What, Why and Where are we going?

Numen is a project that enables people to use a computer with their voice. The main motivation is to help people with strain or limited use of their hands.

I wrote numen because I found nothing simple that just worked, everything was a framework to configure with application specific rules and grammars, and was trying to be your text editor and voice assistant, layered on top of something proprietary. I just wanted an efficient keyboard alternative that worked everywhere without hassle.

With numen you can simply type by saying syllables and literal words, and can be really efficient using standard tools. It's great writing and manipulating code in Vim and it's comfy surfing the web on qutebrowser, and you can just use the phrases you use everywhere and you don't need to configure anything.
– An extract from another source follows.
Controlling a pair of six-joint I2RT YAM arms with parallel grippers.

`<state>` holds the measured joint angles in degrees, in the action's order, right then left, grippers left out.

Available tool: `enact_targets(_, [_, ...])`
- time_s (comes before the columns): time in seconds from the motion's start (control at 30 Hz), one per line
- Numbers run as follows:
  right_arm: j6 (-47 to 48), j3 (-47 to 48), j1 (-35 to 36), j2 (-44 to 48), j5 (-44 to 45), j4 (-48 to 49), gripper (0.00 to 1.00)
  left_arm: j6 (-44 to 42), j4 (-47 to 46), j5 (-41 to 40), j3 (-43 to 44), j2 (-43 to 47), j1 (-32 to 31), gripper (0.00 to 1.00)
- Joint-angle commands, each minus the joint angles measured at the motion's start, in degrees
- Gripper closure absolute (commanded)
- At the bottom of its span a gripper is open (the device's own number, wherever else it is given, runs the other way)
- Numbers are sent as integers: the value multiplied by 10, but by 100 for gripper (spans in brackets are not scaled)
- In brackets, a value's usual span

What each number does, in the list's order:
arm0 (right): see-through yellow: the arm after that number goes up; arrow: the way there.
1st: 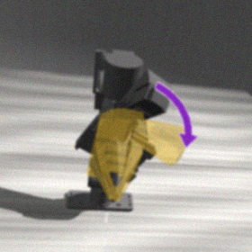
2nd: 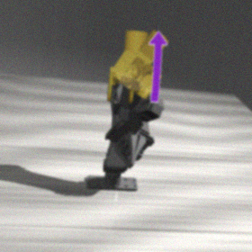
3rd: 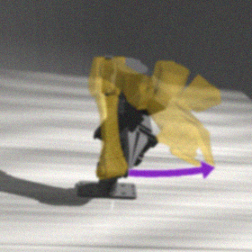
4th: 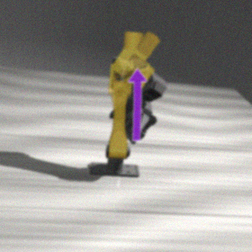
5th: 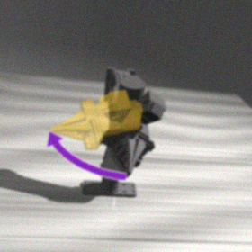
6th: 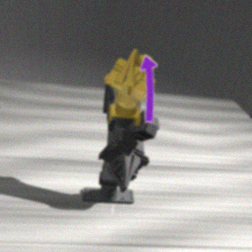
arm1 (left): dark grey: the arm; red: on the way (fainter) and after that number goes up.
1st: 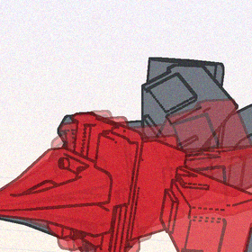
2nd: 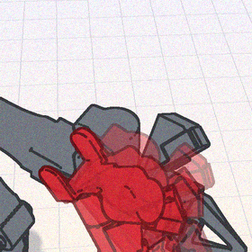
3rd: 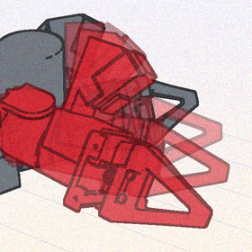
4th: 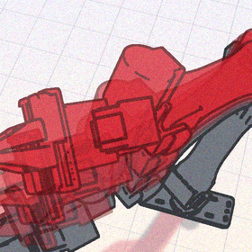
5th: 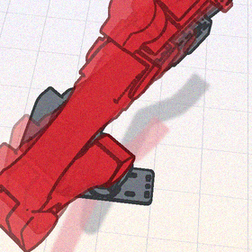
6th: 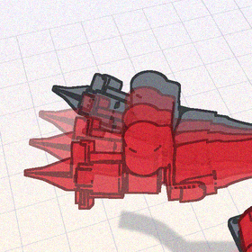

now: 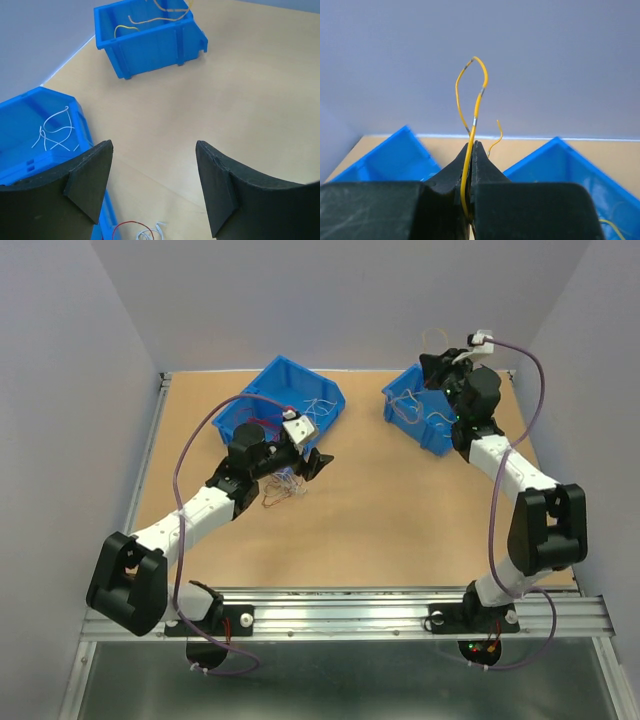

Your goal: Untangle the cables

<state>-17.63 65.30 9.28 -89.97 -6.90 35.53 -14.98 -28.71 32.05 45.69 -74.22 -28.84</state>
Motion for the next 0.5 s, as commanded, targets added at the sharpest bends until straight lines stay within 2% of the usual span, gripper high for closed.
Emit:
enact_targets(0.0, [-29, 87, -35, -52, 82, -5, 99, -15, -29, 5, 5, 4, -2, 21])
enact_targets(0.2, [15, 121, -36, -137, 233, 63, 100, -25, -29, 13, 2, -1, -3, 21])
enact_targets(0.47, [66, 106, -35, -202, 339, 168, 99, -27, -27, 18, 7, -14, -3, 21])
The other approaches I've seen put needless complexity into the voice control and then only work with specific applications and graphical environments. Numen works universally in X11, Wayland and TTYs, and will soon be able to turn a Raspberry Pi into a voice input device for any computer.

I think it will be great when numen is just there in your package manager, ready to install, and you're off with a look at the manpage.

At one point I thought I'd need something like eye tracking, but there's always been a better way by voice. I really don't think dragging application windows with your eyes or using it to select text is ideal. The computing environment is so integral to voice input that I decided to package my own including my tiling window manager setup and programs.

I'm very thankful for the recent leaps in free and open source speech recognition, a couple years ago keyword recognition wasn't accurate enough and now I'm using literal transcription to type this! I hope numen can be the leap for free and open-source voice control.